How to complete this task:
In the entries below, find the line with "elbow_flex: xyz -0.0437" and the line with "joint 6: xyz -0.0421". Reproduce those two lines and every line between them exactly, and nothing more.

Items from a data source
########################################

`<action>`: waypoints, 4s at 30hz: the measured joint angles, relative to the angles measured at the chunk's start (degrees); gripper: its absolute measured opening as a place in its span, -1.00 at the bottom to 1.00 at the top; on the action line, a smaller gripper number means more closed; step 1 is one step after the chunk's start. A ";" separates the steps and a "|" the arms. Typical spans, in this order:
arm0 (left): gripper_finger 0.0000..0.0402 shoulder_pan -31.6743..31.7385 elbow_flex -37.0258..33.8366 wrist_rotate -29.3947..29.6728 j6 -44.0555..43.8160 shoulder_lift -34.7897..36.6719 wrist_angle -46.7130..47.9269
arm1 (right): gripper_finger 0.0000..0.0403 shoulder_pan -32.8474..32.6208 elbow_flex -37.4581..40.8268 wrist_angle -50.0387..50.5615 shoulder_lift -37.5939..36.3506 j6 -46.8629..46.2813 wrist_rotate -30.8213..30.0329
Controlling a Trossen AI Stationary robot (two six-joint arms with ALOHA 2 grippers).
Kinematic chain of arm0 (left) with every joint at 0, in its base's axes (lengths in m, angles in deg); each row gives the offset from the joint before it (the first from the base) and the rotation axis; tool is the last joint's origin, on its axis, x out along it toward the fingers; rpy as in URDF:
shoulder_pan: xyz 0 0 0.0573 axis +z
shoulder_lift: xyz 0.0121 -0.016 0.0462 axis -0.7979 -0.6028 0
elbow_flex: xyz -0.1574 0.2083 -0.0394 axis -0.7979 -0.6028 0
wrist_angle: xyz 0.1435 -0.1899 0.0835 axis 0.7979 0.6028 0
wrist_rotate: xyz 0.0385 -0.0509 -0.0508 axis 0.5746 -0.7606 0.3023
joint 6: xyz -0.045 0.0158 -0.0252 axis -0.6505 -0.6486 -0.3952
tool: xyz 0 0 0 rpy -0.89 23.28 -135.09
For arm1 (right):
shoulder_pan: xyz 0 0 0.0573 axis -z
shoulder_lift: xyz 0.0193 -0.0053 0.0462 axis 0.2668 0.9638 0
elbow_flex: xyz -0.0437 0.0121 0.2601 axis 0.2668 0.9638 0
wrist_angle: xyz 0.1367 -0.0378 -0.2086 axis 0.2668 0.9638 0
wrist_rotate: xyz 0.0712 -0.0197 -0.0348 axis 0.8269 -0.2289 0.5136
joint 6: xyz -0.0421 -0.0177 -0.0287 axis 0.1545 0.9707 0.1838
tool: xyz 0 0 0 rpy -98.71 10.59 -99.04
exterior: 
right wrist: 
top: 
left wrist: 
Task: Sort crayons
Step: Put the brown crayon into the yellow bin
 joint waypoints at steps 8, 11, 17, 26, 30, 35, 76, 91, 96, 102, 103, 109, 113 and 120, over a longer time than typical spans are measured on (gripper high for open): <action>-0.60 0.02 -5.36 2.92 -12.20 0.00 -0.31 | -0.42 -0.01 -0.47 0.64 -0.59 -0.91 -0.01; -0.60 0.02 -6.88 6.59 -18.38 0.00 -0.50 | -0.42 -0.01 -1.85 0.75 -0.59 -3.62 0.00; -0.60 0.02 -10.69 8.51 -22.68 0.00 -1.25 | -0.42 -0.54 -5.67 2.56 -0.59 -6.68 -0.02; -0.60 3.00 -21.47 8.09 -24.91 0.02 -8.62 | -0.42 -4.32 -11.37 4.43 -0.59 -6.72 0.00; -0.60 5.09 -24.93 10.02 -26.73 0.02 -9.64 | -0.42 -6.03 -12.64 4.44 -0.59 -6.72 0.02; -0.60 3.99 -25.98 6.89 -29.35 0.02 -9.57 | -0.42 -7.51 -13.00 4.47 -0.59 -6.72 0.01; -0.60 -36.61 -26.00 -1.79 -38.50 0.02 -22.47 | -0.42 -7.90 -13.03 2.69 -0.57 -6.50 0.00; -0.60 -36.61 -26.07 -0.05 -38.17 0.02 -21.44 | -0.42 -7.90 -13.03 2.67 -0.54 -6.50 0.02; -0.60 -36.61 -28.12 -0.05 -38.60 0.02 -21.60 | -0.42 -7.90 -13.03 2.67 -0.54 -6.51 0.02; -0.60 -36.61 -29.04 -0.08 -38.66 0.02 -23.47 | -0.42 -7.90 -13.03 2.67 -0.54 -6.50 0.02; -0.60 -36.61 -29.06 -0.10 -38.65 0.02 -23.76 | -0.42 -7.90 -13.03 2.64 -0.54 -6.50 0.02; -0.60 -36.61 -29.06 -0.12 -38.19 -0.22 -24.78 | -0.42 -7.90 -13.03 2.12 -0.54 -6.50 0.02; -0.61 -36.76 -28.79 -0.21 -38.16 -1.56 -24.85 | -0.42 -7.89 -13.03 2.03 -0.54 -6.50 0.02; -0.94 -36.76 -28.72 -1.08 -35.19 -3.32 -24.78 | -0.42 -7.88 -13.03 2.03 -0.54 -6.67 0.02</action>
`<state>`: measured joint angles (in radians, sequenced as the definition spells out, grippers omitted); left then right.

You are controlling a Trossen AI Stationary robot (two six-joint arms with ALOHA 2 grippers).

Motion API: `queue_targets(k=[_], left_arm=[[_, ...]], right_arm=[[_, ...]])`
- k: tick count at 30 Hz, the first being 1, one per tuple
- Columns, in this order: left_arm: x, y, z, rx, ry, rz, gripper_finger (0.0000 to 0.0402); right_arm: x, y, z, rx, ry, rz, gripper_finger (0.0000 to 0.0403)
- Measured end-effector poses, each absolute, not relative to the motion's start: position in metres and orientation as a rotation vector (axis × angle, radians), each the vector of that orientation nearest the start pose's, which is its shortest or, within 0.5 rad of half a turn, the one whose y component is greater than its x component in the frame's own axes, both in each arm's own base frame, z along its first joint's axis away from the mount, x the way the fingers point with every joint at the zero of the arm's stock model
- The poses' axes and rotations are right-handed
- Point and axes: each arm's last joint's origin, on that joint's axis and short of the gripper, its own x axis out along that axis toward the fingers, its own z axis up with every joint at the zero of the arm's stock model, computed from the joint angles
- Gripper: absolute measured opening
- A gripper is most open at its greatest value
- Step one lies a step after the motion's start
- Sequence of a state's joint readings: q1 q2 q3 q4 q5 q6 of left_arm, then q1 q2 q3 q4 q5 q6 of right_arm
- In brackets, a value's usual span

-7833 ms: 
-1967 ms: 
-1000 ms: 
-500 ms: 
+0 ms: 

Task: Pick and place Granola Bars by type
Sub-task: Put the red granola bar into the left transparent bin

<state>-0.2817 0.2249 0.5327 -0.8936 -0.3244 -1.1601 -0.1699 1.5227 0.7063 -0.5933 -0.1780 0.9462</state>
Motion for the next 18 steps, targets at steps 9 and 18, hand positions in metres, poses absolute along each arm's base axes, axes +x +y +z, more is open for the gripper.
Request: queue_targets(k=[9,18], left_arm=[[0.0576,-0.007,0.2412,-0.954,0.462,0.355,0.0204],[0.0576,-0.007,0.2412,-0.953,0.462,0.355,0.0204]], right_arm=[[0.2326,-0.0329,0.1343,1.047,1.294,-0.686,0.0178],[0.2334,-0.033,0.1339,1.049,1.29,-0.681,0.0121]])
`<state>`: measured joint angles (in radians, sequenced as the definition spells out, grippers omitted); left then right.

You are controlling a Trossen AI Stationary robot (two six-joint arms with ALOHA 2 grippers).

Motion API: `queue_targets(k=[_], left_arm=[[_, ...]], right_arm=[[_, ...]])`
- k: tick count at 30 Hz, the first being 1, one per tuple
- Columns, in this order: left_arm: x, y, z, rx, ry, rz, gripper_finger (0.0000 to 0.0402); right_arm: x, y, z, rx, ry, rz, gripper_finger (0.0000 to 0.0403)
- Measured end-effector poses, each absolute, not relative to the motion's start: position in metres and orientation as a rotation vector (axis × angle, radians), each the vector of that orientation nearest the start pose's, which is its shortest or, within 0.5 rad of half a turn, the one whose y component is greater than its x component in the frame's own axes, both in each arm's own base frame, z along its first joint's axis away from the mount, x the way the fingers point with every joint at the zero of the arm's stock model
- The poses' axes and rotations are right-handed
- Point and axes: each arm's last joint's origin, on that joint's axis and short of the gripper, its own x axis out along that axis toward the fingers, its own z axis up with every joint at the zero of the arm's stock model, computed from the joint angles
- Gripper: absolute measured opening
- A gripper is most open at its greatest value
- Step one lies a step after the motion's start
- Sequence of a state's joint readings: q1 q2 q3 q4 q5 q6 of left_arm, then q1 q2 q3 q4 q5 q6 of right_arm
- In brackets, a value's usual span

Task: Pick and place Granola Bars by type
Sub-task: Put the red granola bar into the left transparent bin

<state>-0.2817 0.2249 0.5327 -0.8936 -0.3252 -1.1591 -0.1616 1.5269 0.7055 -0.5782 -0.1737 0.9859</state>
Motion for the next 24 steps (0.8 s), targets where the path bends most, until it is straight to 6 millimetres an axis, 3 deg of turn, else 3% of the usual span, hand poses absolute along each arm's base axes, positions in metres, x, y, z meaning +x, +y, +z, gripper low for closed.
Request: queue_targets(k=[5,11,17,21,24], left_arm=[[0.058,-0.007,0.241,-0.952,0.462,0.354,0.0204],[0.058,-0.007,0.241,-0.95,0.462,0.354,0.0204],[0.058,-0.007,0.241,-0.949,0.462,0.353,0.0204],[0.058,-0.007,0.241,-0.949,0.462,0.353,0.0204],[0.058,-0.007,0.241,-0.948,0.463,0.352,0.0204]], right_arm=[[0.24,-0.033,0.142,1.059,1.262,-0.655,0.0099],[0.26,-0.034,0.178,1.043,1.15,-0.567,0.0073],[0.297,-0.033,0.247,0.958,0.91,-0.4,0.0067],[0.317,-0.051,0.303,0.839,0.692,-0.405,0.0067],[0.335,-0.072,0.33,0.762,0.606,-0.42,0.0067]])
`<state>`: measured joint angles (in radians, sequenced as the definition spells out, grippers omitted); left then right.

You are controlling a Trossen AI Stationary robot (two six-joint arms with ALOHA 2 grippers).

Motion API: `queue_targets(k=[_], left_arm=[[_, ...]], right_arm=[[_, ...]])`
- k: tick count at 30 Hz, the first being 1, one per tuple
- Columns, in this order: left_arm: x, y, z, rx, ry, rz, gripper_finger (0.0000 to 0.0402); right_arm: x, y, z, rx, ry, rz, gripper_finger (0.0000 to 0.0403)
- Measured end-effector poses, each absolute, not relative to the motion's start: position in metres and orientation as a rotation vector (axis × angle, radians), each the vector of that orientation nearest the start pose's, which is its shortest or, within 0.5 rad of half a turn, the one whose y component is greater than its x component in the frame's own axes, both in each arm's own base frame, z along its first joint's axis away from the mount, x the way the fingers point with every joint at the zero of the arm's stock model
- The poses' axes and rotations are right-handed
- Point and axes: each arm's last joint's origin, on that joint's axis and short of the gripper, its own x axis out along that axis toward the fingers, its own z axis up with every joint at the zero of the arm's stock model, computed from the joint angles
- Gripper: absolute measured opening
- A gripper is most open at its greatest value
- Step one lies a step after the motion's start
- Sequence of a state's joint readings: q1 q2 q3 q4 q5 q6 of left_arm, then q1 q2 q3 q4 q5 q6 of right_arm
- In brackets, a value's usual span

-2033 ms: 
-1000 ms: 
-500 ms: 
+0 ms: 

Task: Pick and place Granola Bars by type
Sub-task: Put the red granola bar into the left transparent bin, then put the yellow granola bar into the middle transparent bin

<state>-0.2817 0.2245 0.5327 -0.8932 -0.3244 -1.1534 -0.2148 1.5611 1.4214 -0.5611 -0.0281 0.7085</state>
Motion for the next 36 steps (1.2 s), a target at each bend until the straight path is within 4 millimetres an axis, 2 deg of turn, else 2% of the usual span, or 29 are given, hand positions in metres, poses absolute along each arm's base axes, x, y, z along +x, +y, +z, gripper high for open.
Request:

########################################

Written solution:
elbow_flex: xyz -0.0437 0.0121 0.2601 axis 0.2668 0.9638 0
wrist_angle: xyz 0.1367 -0.0378 -0.2086 axis 0.2668 0.9638 0
wrist_rotate: xyz 0.0712 -0.0197 -0.0348 axis 0.8269 -0.2289 0.5136
joint 6: xyz -0.0421 -0.0177 -0.0287 axis 0.1545 0.9707 0.1838

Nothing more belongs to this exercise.